“Vengeance is mine; I will repay,” saith the Lord.
In some otherwise excellent comments on the clusterfucked execution of Saddam Hussein, Josh Marshall said something that gave me pause:
Vengeance isn’t justice. Vengeance is part of justice. But only a part.
I agree that when you’ve been wronged, it can be very, very hard to separate your need for justice from your need for vengeance. This is why judges should always and forever bend toward the asymptote of impartiality, and why “victims’ rights” drives are rarely a good idea.
Vengeance has no place in justice. Vengeance is temporary, short-sighted; the destructive flailing of the hurt who can’t see what they’re hitting. Justice is what you eventually build if you’re lucky enough to survive the ravages of vengeance. —You may feel I’m splitting a miniscule mote plucked from his eye, but this is important: a system of justice that gives any consideration to vengeance is a shameful system, one that mistakes means for ends, that sacrifices peace, justice, for the visceral satisfaction of righteous outrage. Righteous, perhaps; but outrageous nonetheless.
I mean, I know in my bones that impeachment isn’t enough for the various members of the Bush administration. Imprisonment will not bring back the hundreds of thousands of lives we’ve sacrificed for his petty vanity. —When he is turned out of office, I’d want him to tour the country, town by town, set up each morning in the square before the courthouse and allow passersby to sock him in the nose. Not quite inviting passersby to saw at the most famous neck in the realm—Secret Service agents could keep things from getting out of hand—but it would, perhaps, eventually add up in small dollops of vengeance to something you could measure on the awful balance sheet.
But the hundreds of thousands would still be dead, and our nation no closer to something we could claim was health, and the lines would become too long and unwieldy (even if we allowed consolation shots at the noses of Rumsfeld, Cheney, Rice, Snow, McCain, Lieberman, et bloody al). —So I agitate instead for hearings, and impeachment; justice, not vengeance.
They really are quite different.
People prefer vengeance for its viscerality, its immediate gratification of the urge to strike back and administer punishment, for the cathartic cleansing of anger and outrage. And, frankly, it’s simple to define. Eye for eye, tooth for tooth, etc.
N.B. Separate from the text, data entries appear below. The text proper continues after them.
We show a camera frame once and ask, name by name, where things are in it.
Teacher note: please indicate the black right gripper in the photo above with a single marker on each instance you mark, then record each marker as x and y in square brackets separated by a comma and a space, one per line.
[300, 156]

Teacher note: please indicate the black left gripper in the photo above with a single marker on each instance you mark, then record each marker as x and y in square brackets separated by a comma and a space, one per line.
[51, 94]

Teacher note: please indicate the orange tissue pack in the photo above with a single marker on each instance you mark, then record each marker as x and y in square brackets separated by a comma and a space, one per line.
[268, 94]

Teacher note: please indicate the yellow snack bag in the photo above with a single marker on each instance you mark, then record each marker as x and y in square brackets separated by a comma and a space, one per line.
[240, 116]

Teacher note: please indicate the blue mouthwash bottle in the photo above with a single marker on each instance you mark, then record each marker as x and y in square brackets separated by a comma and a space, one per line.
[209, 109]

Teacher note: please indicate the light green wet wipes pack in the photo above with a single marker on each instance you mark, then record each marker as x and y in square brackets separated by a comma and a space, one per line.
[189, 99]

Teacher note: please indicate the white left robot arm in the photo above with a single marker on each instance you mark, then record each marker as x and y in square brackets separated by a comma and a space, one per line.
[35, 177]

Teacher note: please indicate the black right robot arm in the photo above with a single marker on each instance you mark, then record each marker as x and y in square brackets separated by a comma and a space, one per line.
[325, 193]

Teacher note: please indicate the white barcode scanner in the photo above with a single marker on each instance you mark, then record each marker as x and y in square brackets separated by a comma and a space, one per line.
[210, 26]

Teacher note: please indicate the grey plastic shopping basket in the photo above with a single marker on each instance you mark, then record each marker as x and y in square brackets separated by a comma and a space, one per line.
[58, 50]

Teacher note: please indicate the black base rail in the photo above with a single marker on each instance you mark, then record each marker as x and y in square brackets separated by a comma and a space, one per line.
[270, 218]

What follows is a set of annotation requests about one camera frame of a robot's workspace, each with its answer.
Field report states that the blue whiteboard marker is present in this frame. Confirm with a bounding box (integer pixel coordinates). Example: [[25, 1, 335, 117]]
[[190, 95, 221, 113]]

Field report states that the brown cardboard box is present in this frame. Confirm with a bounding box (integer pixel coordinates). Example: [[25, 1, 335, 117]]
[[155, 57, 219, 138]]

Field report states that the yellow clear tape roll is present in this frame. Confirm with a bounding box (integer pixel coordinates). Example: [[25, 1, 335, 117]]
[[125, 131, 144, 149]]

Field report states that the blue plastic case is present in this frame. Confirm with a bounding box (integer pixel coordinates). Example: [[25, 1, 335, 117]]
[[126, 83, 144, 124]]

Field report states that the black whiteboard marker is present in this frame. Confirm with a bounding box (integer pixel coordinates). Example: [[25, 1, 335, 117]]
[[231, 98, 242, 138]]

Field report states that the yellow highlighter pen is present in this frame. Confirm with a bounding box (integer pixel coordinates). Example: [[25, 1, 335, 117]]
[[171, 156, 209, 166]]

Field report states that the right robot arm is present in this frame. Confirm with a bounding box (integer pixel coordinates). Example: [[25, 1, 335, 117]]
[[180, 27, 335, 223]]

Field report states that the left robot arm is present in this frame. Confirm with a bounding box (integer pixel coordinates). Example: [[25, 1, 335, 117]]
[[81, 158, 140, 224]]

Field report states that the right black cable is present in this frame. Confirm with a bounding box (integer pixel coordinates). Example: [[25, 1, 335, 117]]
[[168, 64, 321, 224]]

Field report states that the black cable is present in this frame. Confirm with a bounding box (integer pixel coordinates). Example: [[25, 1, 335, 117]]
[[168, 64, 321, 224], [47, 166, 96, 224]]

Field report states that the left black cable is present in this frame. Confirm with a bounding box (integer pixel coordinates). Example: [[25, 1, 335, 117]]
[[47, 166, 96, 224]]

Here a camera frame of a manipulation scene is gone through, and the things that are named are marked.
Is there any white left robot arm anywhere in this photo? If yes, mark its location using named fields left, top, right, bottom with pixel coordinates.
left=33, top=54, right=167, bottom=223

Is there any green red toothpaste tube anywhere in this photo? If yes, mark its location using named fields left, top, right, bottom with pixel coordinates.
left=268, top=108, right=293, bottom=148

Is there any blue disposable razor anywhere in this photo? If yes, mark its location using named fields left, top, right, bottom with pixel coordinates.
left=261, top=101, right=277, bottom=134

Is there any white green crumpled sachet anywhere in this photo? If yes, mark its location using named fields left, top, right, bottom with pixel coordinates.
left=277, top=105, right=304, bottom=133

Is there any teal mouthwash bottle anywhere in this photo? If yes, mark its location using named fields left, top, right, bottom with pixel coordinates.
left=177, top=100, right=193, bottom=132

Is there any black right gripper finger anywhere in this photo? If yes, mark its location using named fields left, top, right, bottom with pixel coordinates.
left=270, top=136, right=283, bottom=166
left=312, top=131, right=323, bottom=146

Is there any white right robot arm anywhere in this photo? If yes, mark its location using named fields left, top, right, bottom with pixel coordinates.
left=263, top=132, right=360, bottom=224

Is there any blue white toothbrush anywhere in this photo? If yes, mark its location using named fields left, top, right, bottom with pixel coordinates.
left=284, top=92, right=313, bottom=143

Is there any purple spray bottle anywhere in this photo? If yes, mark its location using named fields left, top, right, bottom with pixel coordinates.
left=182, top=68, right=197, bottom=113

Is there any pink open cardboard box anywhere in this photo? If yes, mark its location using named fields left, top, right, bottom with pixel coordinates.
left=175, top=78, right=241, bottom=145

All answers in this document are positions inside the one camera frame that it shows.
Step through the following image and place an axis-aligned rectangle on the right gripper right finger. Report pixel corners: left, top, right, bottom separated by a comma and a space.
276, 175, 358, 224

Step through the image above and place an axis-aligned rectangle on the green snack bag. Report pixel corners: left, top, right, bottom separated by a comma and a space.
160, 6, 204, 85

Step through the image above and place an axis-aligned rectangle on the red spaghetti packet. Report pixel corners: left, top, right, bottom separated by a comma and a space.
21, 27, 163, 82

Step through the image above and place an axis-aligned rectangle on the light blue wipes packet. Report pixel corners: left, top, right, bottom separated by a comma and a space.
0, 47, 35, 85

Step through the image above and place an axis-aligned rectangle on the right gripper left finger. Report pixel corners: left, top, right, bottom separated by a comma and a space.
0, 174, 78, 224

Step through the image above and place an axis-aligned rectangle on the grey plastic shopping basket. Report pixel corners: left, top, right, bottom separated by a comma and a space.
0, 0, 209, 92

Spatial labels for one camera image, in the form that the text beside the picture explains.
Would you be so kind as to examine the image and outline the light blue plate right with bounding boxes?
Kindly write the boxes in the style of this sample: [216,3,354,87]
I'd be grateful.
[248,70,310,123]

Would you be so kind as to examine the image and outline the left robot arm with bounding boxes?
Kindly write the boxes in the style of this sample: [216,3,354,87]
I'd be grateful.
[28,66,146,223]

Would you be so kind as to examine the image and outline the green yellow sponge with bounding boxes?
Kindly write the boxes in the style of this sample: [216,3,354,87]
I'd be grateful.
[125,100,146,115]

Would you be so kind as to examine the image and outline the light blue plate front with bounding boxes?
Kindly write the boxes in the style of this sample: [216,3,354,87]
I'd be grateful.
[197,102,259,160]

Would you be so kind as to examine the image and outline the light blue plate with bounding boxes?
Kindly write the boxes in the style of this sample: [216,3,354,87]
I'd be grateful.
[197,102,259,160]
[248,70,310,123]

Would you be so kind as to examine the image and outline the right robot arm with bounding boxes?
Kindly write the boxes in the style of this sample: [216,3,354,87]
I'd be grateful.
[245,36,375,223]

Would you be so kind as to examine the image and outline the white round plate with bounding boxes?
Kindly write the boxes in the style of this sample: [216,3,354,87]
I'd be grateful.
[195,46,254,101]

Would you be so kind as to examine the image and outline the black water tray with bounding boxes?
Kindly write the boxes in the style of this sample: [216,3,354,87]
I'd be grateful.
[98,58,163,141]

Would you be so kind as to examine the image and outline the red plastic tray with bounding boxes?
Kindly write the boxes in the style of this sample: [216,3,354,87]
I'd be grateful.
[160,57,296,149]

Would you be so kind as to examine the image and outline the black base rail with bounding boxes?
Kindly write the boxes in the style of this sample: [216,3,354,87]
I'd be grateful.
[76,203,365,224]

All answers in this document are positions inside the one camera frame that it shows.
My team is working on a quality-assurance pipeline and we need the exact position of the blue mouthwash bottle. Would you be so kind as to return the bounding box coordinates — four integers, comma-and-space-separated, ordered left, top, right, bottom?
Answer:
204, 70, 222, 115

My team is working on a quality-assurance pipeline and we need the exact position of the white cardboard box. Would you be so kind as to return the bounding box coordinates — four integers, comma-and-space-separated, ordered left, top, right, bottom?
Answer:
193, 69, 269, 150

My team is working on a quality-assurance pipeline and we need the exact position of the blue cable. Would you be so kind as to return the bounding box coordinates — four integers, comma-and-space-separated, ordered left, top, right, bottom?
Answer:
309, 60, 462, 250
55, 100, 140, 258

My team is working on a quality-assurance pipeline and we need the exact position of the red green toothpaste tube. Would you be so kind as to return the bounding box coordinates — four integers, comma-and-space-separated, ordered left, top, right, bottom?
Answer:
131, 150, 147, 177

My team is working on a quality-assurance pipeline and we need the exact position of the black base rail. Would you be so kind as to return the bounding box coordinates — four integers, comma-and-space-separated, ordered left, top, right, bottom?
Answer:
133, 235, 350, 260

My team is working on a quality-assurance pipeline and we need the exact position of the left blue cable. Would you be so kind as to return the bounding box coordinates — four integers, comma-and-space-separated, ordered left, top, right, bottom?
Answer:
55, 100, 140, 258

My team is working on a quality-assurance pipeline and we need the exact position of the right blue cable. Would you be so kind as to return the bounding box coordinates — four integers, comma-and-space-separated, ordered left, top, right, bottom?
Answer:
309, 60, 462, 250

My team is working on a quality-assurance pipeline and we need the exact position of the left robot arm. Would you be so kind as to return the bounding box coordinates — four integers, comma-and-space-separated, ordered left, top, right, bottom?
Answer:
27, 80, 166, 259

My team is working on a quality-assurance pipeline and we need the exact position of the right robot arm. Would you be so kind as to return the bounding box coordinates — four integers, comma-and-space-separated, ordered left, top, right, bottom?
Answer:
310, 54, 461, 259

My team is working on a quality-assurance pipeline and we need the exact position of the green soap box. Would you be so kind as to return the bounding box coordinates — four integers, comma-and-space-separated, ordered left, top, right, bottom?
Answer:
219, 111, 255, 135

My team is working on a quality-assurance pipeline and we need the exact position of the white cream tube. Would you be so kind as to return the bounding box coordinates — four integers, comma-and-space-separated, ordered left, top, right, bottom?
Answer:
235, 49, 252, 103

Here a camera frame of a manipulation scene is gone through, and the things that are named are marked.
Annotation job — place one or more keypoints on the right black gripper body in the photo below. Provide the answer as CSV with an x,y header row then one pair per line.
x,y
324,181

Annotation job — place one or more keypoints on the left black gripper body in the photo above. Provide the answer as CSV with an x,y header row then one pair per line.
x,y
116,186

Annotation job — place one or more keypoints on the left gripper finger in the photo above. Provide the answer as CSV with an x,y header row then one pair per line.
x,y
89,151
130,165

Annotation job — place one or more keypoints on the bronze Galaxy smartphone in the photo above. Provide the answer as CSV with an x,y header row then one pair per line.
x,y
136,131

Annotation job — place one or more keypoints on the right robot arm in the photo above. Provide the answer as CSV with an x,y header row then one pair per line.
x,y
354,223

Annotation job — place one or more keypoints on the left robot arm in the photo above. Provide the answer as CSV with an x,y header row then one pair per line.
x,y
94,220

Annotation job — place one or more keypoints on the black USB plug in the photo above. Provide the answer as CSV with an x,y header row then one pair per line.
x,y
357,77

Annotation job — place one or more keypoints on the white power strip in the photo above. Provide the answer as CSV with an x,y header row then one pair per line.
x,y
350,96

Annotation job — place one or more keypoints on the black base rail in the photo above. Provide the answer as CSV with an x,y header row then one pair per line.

Justice is trickier because it asks all sorts of uncomfortable questions about accountability and responsibility. Hang Saddam, punch Bush in the nose, fine. But what about their political machines, their financial backers, their apologists and yes-men and media parrots and blind supporters? Or the 65% of Americans who gave into fear and unquestioning patriotism and supported the war? The gross disinformation spread by the dictation-takers at the NY Times, etc? The Democrats who felt more concerned about appearances of strength than on demanding the truth or exercising good sense? A full truthful accounting of the players and their roles in shaping these tragedies will be as much the job of historians as of the people of the world, who must look not merely at the last 6 years, but the past 50, perhaps longer, to recognize the patterns of corruption and geopolitical manipulation that have created the messes we have inherited. Perhaps then we will be wary of continued talk of American preeminence and the hypocrisies of Western pretensions to honest brokering. Maybe we will begin to create the preconditions for a just global society.
And then maybe monkeys will rise gloriously from my anus, wings spread against a rosy colored dawn, signaling a brave new era.